MATERIAL PROVIDED:
##########

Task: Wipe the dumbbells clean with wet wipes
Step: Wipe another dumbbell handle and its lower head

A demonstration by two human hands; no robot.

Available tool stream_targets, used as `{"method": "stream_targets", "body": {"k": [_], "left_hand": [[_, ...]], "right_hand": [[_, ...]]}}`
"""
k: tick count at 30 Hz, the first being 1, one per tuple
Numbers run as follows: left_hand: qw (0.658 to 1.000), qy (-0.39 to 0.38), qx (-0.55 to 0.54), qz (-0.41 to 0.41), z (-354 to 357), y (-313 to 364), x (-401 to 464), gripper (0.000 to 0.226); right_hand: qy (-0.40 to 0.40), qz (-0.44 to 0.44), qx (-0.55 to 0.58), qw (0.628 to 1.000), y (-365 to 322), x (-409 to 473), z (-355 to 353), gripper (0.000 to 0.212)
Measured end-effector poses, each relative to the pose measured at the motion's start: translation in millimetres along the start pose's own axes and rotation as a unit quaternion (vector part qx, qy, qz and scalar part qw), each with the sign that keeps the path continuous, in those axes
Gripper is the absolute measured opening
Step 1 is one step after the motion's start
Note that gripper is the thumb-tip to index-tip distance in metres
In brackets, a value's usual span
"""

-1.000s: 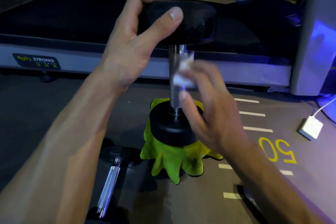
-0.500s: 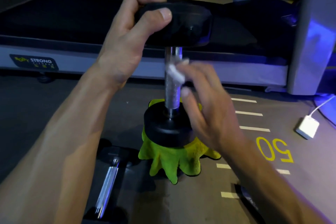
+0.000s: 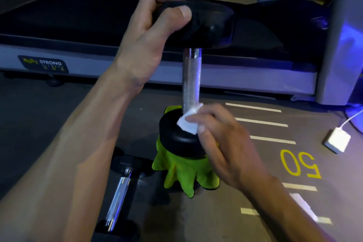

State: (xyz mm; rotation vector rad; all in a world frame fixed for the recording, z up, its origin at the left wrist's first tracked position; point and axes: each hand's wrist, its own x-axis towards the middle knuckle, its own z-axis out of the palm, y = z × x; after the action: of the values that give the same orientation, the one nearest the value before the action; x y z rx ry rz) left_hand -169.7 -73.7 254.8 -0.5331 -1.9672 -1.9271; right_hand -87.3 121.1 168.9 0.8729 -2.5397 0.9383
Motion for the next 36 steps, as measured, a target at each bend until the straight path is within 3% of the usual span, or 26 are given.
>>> {"method": "stream_targets", "body": {"k": [4,10,16,22,27,33,36], "left_hand": [[1.0,-0.008,0.023,-0.001,1.8,2.1,-0.2,0.025],[0.997,0.032,0.072,0.021,-0.5,3.2,-0.3,0.049],[0.995,0.017,0.091,0.021,-4.2,3.5,1.0,0.048],[0.997,0.0,0.082,0.01,-9.1,5.6,-0.4,0.047],[0.998,0.005,0.066,0.01,-7.2,4.9,-2.7,0.048],[0.999,0.021,0.037,0.006,-9.5,2.2,-1.3,0.045],[0.999,0.011,0.042,0.005,-7.6,1.9,-0.5,0.046]], "right_hand": [[0.121,0.026,0.015,0.992,-5.8,39.7,-10.8,0.022],[0.021,0.037,0.056,0.998,9.5,-1.4,1.3,0.024],[0.065,0.013,0.042,0.997,-4.4,26.9,-5.2,0.031],[0.006,0.008,0.056,0.998,4.5,1.5,1.1,0.031],[0.112,0.005,0.056,0.992,-1.7,43.6,-13.5,0.019],[0.026,0.008,0.036,0.999,-1.7,9.1,4.4,0.017],[0.132,0.0,0.01,0.991,-4.3,41.3,-1.3,0.019]]}}
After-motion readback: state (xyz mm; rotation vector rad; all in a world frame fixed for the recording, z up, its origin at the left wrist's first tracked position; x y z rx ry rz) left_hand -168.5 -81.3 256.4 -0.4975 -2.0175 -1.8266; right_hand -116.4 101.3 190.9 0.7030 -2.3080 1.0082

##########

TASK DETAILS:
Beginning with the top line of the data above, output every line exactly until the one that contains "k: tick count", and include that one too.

TASK OUTPUT:
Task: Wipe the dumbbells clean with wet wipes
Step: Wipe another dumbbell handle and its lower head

A demonstration by two human hands; no robot.

Available tool stream_targets, used as `{"method": "stream_targets", "body": {"k": [_], "left_hand": [[_, ...]], "right_hand": [[_, ...]]}}`
"""
k: tick count at 30 Hz, the first being 1, one per tuple

This answer requires no further additions.